-- SUPPLIED RECORDS follows --

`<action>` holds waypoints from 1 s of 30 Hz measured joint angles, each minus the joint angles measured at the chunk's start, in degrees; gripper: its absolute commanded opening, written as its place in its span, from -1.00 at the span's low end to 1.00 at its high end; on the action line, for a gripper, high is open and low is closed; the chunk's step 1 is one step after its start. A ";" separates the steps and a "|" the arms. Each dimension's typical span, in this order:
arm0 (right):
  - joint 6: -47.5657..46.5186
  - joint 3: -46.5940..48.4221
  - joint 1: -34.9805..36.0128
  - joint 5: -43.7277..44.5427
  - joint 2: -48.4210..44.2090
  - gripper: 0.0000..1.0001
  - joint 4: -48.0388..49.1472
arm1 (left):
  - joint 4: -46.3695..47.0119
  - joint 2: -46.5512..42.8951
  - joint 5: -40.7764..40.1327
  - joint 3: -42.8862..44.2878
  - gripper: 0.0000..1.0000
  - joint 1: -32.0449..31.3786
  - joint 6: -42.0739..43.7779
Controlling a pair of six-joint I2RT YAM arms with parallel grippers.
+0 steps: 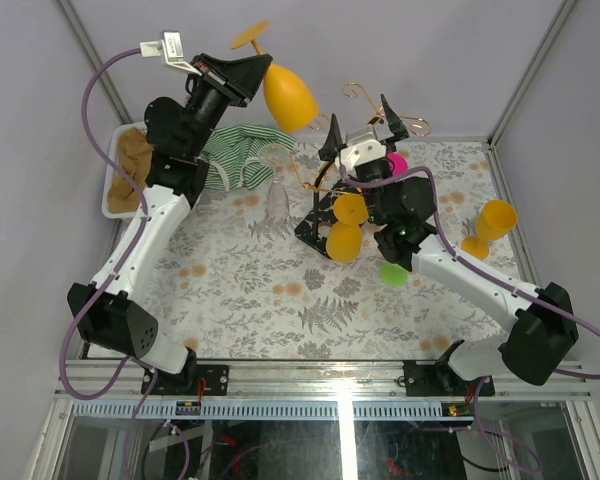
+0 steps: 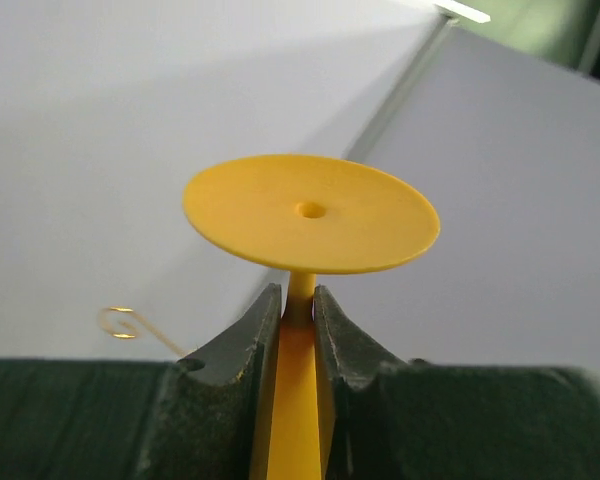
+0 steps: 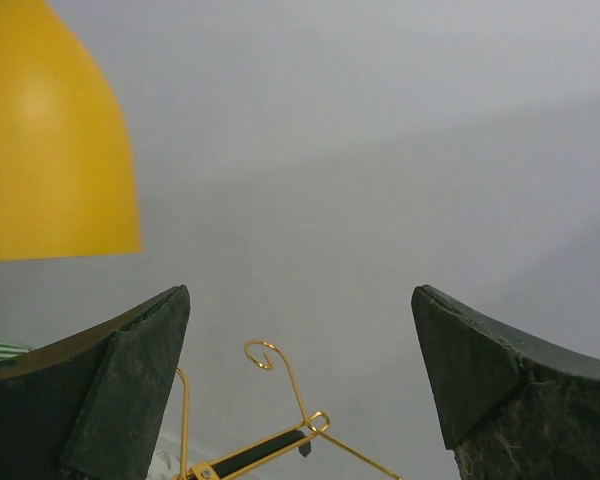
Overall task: Place the wine glass upside down on the wine glass rack
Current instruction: Turn the wine glass upside down at the wine rack.
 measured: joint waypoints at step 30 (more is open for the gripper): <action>9.75 14.86 -5.60 11.37 -1.38 0.98 -30.45 | 10.69 10.56 7.85 -18.25 -1.00 8.17 43.63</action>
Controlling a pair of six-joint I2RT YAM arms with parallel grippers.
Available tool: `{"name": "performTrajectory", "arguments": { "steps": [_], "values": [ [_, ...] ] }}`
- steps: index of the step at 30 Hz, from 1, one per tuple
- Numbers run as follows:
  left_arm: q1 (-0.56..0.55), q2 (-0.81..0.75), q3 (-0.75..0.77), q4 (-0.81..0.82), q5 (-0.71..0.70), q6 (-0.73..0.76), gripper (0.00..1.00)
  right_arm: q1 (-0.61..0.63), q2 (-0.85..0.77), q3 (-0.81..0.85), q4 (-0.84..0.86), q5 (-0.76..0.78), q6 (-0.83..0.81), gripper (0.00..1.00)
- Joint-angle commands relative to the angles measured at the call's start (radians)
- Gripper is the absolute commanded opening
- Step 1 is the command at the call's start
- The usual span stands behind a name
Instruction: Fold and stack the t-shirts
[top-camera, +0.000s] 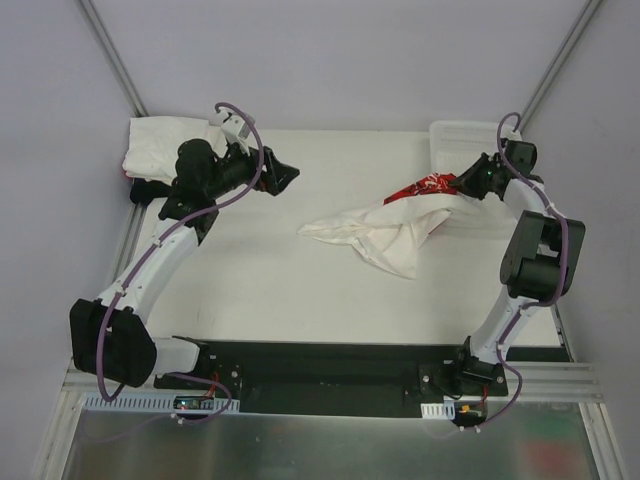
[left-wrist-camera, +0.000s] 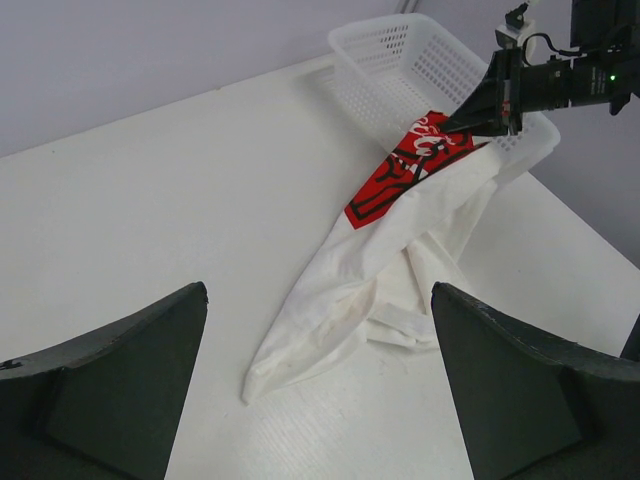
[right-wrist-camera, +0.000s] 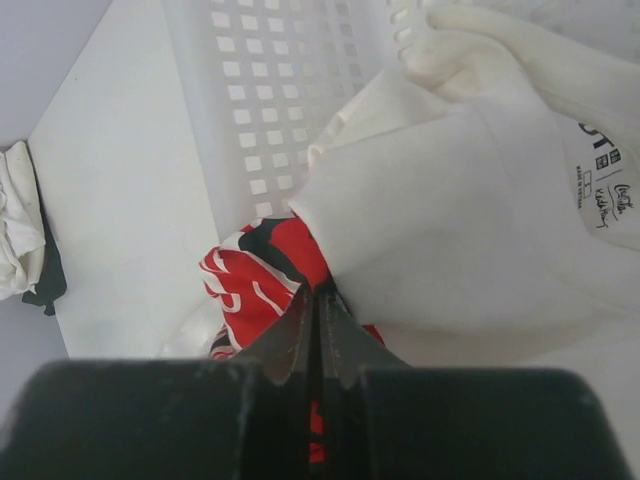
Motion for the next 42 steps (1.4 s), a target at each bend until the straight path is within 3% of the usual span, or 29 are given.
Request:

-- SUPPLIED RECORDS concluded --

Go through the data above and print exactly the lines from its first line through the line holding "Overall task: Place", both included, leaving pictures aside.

`<action>` holds waypoints from 1 s of 30 Hz measured joint angles, each minus the joint angles measured at the chunk's start, in degrees; gripper: its absolute commanded opening, written as its place in its span, from -1.00 at the span's low end to 1.00 at its high end; on the action line, for a gripper, high is open and low is closed; the chunk's step 1 is one step after its start. A ";" separates the steps and a "|" the arms. Each dimension's typical span, in this order:
arm0 (right):
  - joint 6: -47.5657..46.5186
  - joint 3: -46.5940..48.4221
  - joint 1: -34.9805..36.0128
  - joint 5: -43.7277..44.5427
  - joint 2: -48.4210..44.2090
  - gripper: 0.0000..1.0001
  - joint 4: -48.0388..49.1472
arm1 (left):
  - joint 4: -46.3695..47.0119
  - joint 2: -46.5512..42.8951
  - joint 5: -40.7764..40.1327
  - joint 3: -42.8862..44.2878
  - gripper: 0.0000..1.0000
  - joint 1: -32.0449..31.3786
  - joint 6: -42.0739..43.7779
Controlling a pair of six-joint I2RT YAM arms with parallel grippers.
+0 steps: 
+0 steps: 
+0 steps: 
Overall task: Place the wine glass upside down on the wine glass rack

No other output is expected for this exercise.